§ Exercise prompt
Restate the whole listing below word for word and keep the images out.

*** Data block ***

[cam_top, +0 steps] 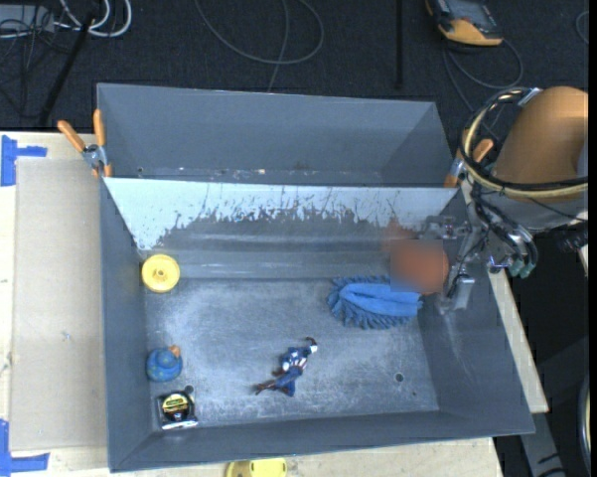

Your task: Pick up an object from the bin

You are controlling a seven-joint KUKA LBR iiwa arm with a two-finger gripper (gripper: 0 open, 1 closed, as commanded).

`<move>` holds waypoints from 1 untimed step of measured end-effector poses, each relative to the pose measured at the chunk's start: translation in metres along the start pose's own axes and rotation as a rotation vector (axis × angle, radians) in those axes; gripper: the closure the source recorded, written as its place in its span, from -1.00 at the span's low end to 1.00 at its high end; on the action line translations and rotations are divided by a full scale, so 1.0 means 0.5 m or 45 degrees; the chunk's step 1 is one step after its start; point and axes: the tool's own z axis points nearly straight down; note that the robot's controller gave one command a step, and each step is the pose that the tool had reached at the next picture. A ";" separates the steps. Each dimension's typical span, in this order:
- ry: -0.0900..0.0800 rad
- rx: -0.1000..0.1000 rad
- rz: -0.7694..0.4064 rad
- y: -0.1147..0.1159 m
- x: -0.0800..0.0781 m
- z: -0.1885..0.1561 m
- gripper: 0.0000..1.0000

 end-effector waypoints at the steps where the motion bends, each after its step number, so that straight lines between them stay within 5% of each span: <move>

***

§ Result of this task
[cam_top, +0 steps] 

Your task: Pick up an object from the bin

You are controlling a seven-joint KUKA LBR iiwa arm with a two-finger gripper (gripper: 0 open, 1 closed, as commanded).

`<move>` holds waypoints from 1 untimed step of measured end-effector poses, each relative to the pose measured at the chunk's start: translation in metres along the start pose's own axes and rotation as a rotation vector (axis × angle, radians) in those axes; gripper: the closure the source recorded, written as its place in its span, from -1.00 at the span's low end to 1.00 at its high end; on the action line translations and rotations are divided by a full scale, so 1.0 means 0.5 m or 45 degrees; the chunk's step 1 is one step after its start; point and axes: the tool's own z axis points nearly straight down; note that the robot's controller gave one command a step, and each step is the pose that the tool had reached at the next picture. A ";" separates the steps. Each dimension's typical span, in this order:
- ry: -0.0900..0.0800 rad
- rx: -0.1000..0.1000 rad
- rz: -0.7694..0.4064 rad
- y: -0.1147..0.1159 m
- x: -0.0800..0.0781 m
- z: -0.1885..0.1561 m
- gripper: 0.0000..1.0000

 end-effector waypoints at the steps where the motion bends, each after its step number, so that straight lines between them stay within 5% of each span: <move>

The exercise concludes with this answer.